#### [Directions for this task]
Repeat the data that follows, word for word, without the images.

#### [Data provided]
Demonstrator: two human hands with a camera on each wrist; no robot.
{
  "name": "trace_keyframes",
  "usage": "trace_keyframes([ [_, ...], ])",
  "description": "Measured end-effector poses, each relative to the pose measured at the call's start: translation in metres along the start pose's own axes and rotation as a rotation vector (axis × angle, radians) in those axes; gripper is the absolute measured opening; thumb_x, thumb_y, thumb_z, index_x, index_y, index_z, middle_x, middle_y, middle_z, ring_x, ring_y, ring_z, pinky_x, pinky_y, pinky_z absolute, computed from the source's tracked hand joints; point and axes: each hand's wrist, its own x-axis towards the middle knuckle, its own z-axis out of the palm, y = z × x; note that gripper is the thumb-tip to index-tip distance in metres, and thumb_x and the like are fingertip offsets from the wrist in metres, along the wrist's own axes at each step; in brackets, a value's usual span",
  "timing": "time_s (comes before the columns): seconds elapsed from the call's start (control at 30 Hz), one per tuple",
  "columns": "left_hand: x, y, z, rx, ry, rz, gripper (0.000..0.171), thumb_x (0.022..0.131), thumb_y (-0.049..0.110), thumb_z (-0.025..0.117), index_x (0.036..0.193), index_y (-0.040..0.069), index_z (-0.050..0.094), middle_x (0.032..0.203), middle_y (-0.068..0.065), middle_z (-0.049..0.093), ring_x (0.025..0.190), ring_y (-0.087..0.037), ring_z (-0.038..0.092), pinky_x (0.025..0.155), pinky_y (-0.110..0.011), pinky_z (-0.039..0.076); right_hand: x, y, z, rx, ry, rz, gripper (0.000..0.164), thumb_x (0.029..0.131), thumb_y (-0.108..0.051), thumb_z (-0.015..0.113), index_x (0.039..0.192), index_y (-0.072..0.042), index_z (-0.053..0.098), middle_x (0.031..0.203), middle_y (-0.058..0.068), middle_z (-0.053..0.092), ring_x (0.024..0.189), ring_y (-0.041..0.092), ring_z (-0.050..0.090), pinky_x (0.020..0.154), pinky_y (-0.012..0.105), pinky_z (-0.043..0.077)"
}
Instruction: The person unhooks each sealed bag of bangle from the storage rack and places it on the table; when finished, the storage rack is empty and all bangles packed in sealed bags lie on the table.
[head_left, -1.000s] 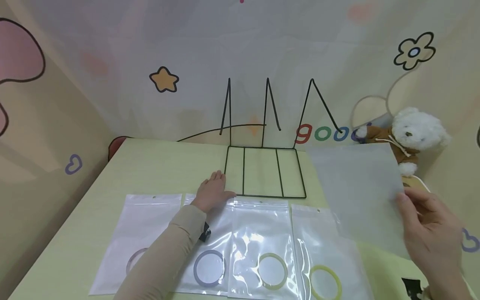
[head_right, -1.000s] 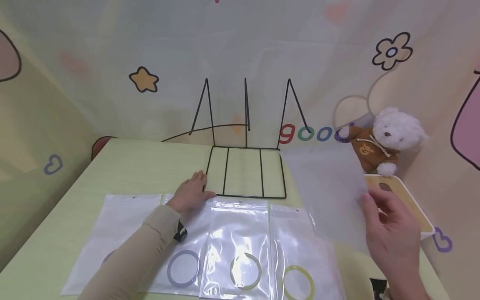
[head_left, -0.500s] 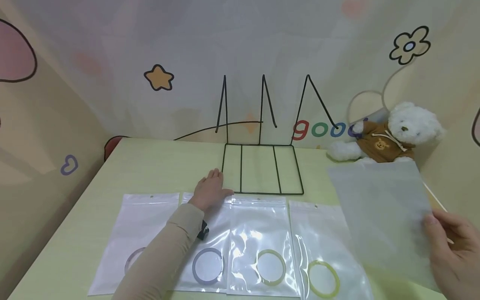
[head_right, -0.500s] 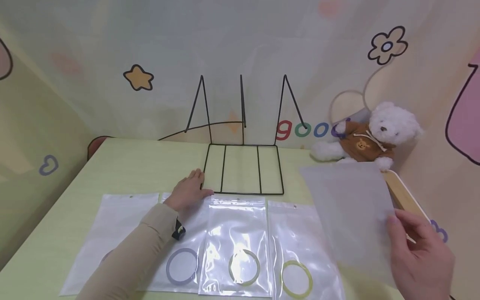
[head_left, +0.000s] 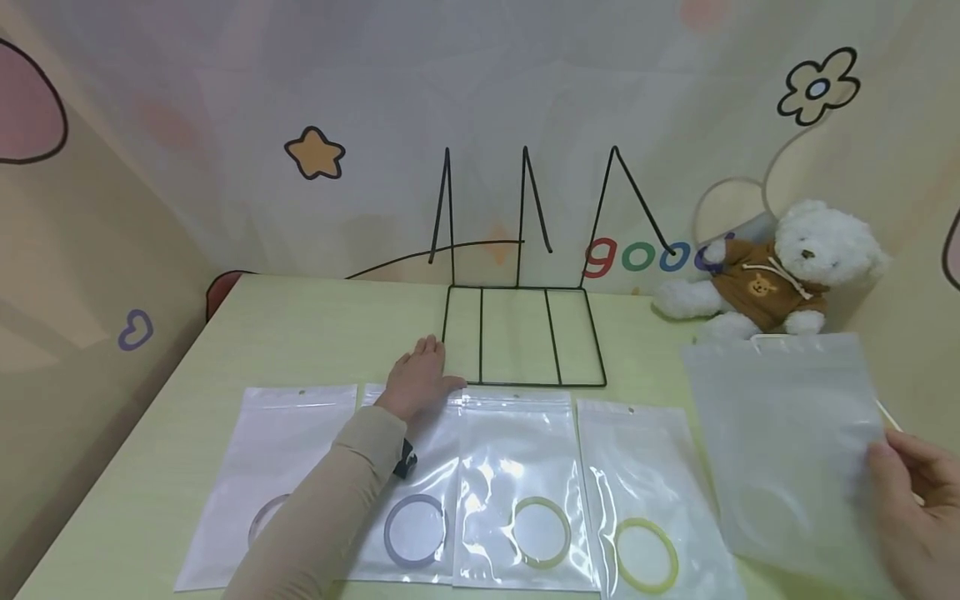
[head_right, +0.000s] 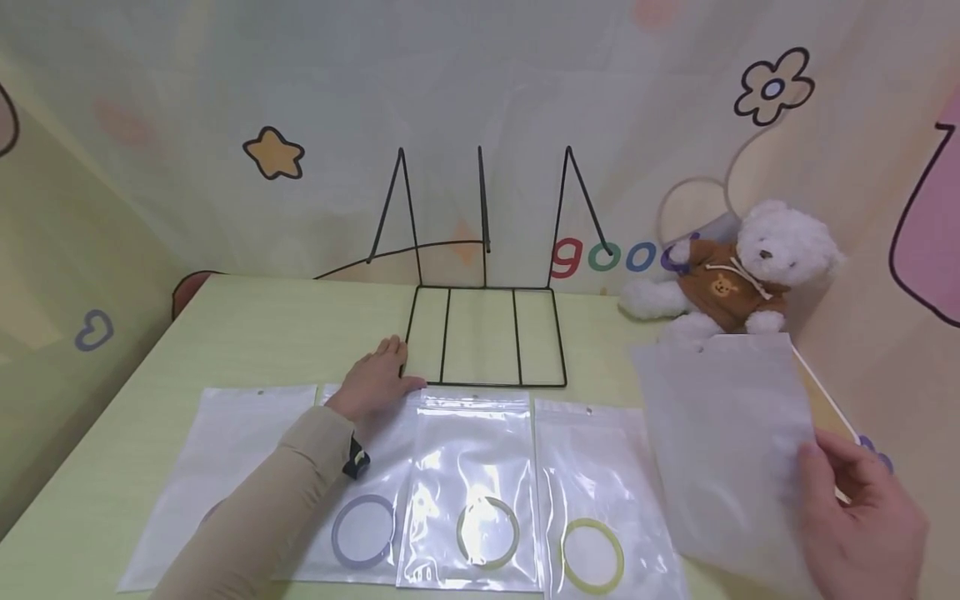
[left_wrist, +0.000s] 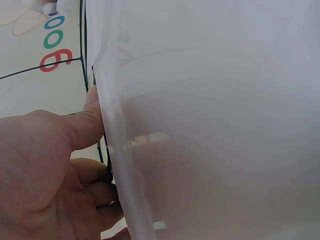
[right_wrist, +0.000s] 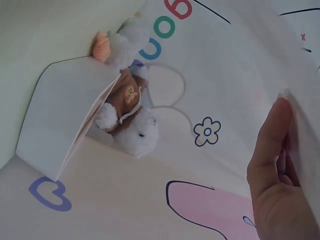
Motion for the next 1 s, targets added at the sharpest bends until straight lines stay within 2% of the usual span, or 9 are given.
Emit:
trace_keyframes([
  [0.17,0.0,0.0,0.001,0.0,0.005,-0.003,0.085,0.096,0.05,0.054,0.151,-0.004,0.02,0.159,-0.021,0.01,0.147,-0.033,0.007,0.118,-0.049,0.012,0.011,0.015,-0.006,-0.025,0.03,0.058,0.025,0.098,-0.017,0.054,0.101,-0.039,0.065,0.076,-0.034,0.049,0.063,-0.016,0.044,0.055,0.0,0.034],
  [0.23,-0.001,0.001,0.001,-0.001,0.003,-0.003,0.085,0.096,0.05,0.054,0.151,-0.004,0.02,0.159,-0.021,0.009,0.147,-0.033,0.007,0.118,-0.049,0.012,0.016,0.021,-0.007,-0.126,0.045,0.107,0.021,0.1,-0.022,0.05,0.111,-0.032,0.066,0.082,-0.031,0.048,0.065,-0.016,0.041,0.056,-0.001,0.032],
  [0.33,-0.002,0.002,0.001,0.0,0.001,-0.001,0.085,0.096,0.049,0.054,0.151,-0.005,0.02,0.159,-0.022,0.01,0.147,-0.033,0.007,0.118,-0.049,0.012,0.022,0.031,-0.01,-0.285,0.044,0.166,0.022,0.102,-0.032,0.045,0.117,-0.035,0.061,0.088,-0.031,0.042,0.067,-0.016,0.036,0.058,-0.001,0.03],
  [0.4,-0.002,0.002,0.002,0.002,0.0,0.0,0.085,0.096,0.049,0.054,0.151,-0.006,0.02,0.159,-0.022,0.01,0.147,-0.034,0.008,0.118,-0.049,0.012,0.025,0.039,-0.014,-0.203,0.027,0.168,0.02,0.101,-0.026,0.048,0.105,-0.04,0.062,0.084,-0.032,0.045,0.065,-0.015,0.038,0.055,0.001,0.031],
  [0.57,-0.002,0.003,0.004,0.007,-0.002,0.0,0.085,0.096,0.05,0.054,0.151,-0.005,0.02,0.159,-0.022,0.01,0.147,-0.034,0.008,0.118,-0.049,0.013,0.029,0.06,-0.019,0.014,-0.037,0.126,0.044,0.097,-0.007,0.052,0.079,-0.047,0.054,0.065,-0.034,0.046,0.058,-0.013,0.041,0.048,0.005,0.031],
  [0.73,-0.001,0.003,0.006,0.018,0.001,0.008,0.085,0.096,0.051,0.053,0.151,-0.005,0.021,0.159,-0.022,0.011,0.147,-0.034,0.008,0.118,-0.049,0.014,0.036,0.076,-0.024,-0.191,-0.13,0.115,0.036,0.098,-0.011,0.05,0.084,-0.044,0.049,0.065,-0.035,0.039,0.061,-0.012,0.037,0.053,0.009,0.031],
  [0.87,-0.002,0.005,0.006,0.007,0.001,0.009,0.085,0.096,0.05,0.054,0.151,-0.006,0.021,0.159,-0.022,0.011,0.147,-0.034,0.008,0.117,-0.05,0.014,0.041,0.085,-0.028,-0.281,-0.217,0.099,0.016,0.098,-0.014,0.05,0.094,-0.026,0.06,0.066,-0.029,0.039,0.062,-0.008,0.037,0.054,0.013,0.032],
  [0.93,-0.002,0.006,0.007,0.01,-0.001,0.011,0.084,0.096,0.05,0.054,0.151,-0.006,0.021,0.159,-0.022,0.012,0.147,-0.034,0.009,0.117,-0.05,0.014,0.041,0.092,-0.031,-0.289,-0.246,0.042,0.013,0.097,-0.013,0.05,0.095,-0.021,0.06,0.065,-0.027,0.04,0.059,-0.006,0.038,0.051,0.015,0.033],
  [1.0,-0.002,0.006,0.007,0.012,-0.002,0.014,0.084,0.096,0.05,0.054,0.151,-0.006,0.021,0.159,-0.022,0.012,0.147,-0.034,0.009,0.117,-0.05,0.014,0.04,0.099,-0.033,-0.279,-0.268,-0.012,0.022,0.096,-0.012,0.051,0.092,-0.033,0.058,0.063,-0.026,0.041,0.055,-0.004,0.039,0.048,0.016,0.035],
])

#### [Answer space]
Demonstrator: two human hands with a camera on each wrist; no robot.
{
  "name": "trace_keyframes",
  "usage": "trace_keyframes([ [_, ...], ])",
  "description": "Measured end-effector poses, each relative to the pose measured at the call's start: translation in metres along the start pose's own axes and rotation as a rotation vector (axis × angle, radians) in those axes; gripper is the absolute measured opening; thumb_x, thumb_y, thumb_z, index_x, index_y, index_z, middle_x, middle_y, middle_z, ring_x, ring_y, ring_z, pinky_x, pinky_y, pinky_z absolute, computed from the source's tracked hand joints; point and axes: each hand's wrist, its own x-axis towards the middle knuckle, its own z-axis out of the palm, y = z × x; note that gripper is the thumb-tip to index-tip distance in metres, and thumb_x and the like are fingertip offsets from the wrist in metres, along the wrist's own axes at each step; in brackets, a value's usual span",
  "timing": "time_s (comes before the columns): seconds elapsed from the call's start (control at 30 Hz), one per tuple",
  "columns": "left_hand: x, y, z, rx, ry, rz, gripper (0.000..0.171), thumb_x (0.022..0.131), thumb_y (-0.049..0.110), thumb_z (-0.025..0.117), index_x (0.036..0.193), index_y (-0.040..0.069), index_z (-0.050..0.094), middle_x (0.032..0.203), middle_y (-0.068..0.065), middle_z (-0.049..0.093), ring_x (0.025..0.190), ring_y (-0.087..0.037), ring_z (-0.038..0.092), pinky_x (0.025..0.155), pinky_y (-0.110..0.011), pinky_z (-0.039..0.076); right_hand: x, y, z, rx, ry, rz, gripper (0.000..0.164), thumb_x (0.029..0.131), thumb_y (-0.108..0.051), thumb_z (-0.015..0.113), index_x (0.039..0.192), index_y (-0.072..0.042), index_z (-0.053..0.098), middle_x (0.031..0.203), middle_y (-0.058..0.068), middle_z (-0.053..0.092), ring_x (0.024..0.189), ring_y (-0.041..0.092), ring_z (-0.050..0.090), pinky_x (0.020..0.154), pinky_y (-0.012..0.105), pinky_z (-0.043..0.077)"
}
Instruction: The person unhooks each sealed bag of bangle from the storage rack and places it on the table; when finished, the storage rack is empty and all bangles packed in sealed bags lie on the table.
[head_left, -1.000s] 
[head_right, -1.000s] 
[head_left, -0.500s] 
[head_right, -0.500s] 
[head_left, +0.000s] 
[head_right, +0.000s] 
[left_wrist, +0.000s] 
[right_wrist, +0.000s] 
Motion for the next 1 s, targets added at the sharpest bends until straight lines stay within 2% of the usual span, or 9 are given.
Emit:
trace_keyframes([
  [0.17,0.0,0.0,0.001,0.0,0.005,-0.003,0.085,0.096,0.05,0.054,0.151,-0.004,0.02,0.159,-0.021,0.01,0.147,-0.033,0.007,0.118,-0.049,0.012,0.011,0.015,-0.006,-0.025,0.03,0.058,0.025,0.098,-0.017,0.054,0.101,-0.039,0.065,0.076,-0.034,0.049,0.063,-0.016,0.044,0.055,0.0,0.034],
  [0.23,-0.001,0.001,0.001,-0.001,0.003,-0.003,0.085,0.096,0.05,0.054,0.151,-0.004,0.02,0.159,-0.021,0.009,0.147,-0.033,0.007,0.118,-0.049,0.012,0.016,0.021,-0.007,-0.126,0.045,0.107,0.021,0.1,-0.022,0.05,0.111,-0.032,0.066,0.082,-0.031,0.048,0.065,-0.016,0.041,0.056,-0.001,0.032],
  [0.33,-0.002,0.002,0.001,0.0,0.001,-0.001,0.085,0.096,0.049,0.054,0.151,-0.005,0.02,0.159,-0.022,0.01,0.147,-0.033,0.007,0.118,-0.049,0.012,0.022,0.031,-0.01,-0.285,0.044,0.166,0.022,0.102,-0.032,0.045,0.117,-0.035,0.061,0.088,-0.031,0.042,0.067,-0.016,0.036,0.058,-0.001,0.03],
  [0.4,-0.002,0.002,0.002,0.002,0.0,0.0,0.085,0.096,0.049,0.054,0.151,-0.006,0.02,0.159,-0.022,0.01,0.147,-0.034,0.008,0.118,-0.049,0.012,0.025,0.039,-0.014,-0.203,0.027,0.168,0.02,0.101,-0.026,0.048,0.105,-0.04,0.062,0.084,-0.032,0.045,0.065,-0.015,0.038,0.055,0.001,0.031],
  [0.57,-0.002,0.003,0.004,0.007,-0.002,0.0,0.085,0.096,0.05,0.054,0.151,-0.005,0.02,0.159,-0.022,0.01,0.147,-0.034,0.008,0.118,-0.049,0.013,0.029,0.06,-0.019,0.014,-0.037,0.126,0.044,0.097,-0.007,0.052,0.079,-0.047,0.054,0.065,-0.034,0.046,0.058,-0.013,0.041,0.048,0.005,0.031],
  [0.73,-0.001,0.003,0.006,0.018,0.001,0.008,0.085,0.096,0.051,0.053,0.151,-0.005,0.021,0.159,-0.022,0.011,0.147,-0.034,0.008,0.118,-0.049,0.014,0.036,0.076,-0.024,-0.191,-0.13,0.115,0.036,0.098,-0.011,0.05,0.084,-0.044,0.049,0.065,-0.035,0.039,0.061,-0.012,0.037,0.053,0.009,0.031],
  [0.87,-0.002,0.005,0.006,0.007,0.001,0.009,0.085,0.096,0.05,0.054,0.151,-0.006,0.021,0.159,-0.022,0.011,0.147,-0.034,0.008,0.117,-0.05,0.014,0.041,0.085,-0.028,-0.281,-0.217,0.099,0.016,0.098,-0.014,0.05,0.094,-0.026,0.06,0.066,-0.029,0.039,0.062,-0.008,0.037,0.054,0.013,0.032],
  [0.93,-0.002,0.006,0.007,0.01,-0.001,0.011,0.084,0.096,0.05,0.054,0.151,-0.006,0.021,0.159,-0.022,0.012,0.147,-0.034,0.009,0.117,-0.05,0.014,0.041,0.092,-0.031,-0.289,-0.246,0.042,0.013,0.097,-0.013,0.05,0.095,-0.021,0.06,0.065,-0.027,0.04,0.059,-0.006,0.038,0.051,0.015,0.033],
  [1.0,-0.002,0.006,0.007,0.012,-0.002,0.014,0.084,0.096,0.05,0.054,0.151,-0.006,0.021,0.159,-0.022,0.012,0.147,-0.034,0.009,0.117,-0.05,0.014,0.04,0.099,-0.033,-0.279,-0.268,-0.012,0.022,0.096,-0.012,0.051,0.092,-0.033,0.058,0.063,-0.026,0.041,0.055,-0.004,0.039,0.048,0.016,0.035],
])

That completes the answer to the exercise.